Nelle mitologie orientali il ragno è visto come un benefattore dell’umanità poiché, come il greco Prometeo, le ha donato il fuoco. In Africa occidentale (ma anche presso gli Hopi del Nord America, così come per gli Ashanti, che ne hanno fatto il proprio Dio primordiale), il ragno Ananse è artefice della materia di cui è fatto il primo uomo. Alcuni miti della Micronesia presentano Nareau, il “Signore Ragno”, come il primo essere creato. Lo stesso può dirsi della donna ragno Biliku, adorata nelle isole Andaman, creatrice e portatrice del fuoco. Una leggenda del Mali descrive infine il ragno come il consigliere del dio supremo, un eroe creatore che travestendosi da uccello prende il volo e plasma, all’insaputa del suo signore, il sole, la luna e le stelle.
Diversamente, presso gli aborigeni questo animale rappresenta un monito contro l’avidità e l’eccessivo amor proprio, ma in generale lo si ritrova anche come psicopompo, nel suo rapporto con l’aldilà (la mitologia precolombiana riteneva che i defunti attraversassero il lago della morte su barche fatte di ragnatele) o come trickster, primo tentativo umano di sistemare le due categorie del Bene e del Male. Nell’antica cultura popolare è infatti diffusa la credenza che l’anima, durante il sonno, possa uscire e rientrare dalla bocca sotto forma di ragno.

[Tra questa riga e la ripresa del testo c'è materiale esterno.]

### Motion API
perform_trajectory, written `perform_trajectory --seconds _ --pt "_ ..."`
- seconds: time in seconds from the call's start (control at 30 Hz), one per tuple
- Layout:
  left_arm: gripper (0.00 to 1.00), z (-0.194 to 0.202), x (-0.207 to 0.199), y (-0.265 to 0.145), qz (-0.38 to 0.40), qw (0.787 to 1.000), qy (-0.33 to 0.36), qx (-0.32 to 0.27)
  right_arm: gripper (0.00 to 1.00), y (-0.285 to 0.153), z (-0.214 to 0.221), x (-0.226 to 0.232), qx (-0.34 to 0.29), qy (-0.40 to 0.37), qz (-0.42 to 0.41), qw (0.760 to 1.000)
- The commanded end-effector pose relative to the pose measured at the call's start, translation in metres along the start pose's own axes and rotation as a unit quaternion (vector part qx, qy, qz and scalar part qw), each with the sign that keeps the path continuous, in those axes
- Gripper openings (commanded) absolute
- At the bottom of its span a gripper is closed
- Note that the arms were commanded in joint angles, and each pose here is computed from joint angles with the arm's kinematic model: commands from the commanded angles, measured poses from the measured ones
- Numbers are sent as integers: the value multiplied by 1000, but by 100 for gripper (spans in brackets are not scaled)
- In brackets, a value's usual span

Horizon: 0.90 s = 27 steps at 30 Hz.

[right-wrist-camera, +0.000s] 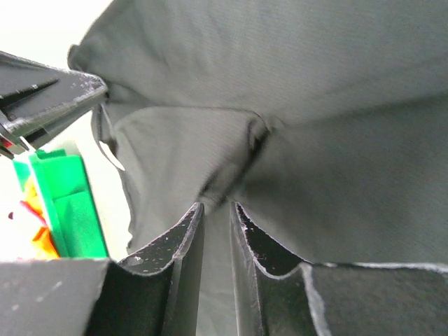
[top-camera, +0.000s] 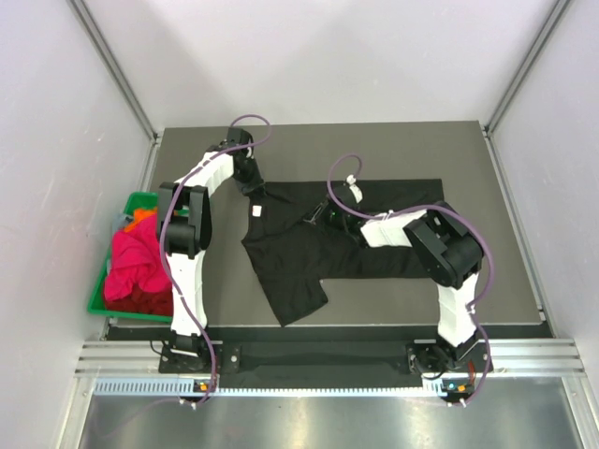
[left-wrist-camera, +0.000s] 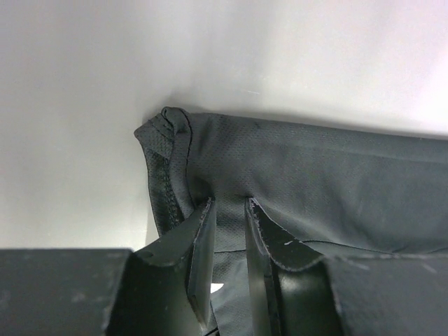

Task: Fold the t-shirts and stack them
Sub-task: Fold the tshirt

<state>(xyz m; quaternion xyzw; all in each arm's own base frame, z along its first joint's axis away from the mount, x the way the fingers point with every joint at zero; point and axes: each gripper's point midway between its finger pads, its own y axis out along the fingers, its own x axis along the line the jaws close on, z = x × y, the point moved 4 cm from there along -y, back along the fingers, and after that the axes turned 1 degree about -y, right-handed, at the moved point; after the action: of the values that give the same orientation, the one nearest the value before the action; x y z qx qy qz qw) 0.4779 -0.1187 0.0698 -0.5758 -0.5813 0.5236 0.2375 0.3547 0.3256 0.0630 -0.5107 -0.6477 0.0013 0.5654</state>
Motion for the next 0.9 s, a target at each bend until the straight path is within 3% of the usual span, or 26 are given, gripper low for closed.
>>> perform_trajectory --seconds 0.0,0.87 --pt "28 -7 2 -1 -4 1000 0 -10 22 6 -4 34 -14 5 -43 999" --pt "28 -6 6 3 -15 1000 -2 -10 26 15 15 19 -10 19 24 999"
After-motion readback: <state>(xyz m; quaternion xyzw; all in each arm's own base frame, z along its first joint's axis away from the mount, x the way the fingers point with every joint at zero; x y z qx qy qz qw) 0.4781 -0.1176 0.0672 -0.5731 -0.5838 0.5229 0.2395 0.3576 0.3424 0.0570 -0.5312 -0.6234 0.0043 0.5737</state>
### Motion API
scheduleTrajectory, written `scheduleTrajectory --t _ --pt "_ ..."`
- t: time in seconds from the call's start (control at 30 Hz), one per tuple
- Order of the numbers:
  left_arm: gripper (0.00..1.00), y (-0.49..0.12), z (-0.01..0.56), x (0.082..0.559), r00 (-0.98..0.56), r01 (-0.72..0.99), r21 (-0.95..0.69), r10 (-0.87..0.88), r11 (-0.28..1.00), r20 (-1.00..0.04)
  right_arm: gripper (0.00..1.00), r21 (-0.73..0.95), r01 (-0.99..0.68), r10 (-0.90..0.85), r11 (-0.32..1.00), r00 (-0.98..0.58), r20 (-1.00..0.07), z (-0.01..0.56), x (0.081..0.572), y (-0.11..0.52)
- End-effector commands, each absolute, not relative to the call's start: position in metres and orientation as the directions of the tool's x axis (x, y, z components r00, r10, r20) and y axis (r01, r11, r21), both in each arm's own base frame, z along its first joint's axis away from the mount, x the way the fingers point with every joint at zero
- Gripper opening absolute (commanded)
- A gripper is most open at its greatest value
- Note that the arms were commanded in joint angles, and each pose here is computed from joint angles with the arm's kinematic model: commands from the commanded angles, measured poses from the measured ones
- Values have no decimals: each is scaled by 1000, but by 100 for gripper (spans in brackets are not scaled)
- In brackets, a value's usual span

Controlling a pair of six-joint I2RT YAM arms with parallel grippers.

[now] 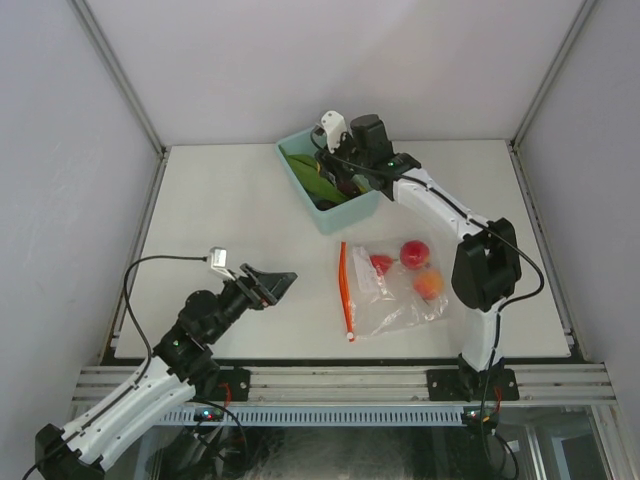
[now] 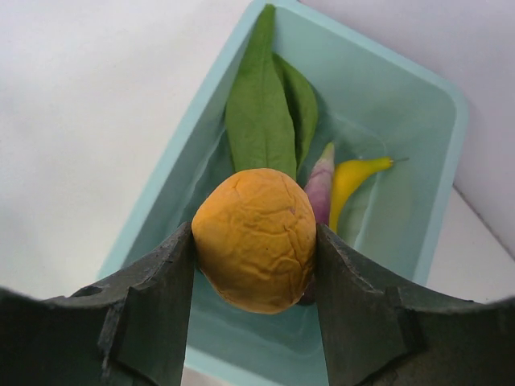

Secondo i libri sacri dell’India la tela restituisce invece l’immagine della sfera cosmogonica, emanazione dell’Essere contrapposta al Caos, al cui centro il ragno è il sole, cuore del mondo, simbolo ordinatore. La Mundaka Upanishad conferma che tutto esce e si reintegra come il ragno sputa e divora il suo filo, e inoltre insiste sul simbolismo del ragno che si innalza con l’aiuto del proprio filo e conquista la libertà. Così, con un rimando al simbolismo iniziatico universale, il filo che il ragno trae da sé è analogo all’albero cosmico, alla scala di Giacobbe, al ponte di Maometto, a un passaggio dalla terra al cielo. L’immagine della ragnatela svela dunque una compresenza di archetipi che lega l’atto creativo, il ponte e il destino.
Anche nell’arte il ragno può rappresentare un livello superiore di iniziazione o rimandare alle potenzialità che legano sapienza e dialettica. Un ragno è raffigurato nelle linee di Nazca, in Perù, come geoglifo di circa 45 metri, sufficienti perché possa essere visibile dall’alto al leggendario Viracocha che a Nazca si attende atterri dal cielo. Diversamente, in una delle immagini dipinte da Paolo Veronese per il soffitto della Sala del Collegio di Palazzo Ducale a Venezia, la personificazione della Dialettica tiene fra le mani alzate una ragnatela, fissandola con lo sguardo. Il gesto rappresenta le parole con cui chi è esperto di dialettica – in questo caso virtù del buon governo veneziano che si autocelebra – è in grado di avviluppare l’interlocutore.
Due ragni compaiono, insieme a serpenti, a uno scorpione e ad una salamandra, nel dipinto di Rubens con la Medusa, conservato al Kunsthistorisches Museum di Vienna, memento mori e contemporaneamente riferimento alle emanazioni negative che scaturiscono dalla testa mozzata. Anche la scultrice contemporanea Louise Bourgeois si riferisce spesso, iconograficamente, a questo elemento, realizzando ragni che recano al centro del corpo un volto femminile, rimando al culto della donna-ragno creatrice, di cui si riferiva sopra. La monumentale opera in bronzo Maman, per esempio, allestita a Ottawa, consiste in un ragno femmina di circa nove metri, che sotto il ventre reca una sacca di marmo bianco con 26 uova. Vi si riscopre una maternità possente e inquietante, e allo stesso tempo un femminile che fonde umano e bestiale, retaggio mitologico e slancio verso il futuro.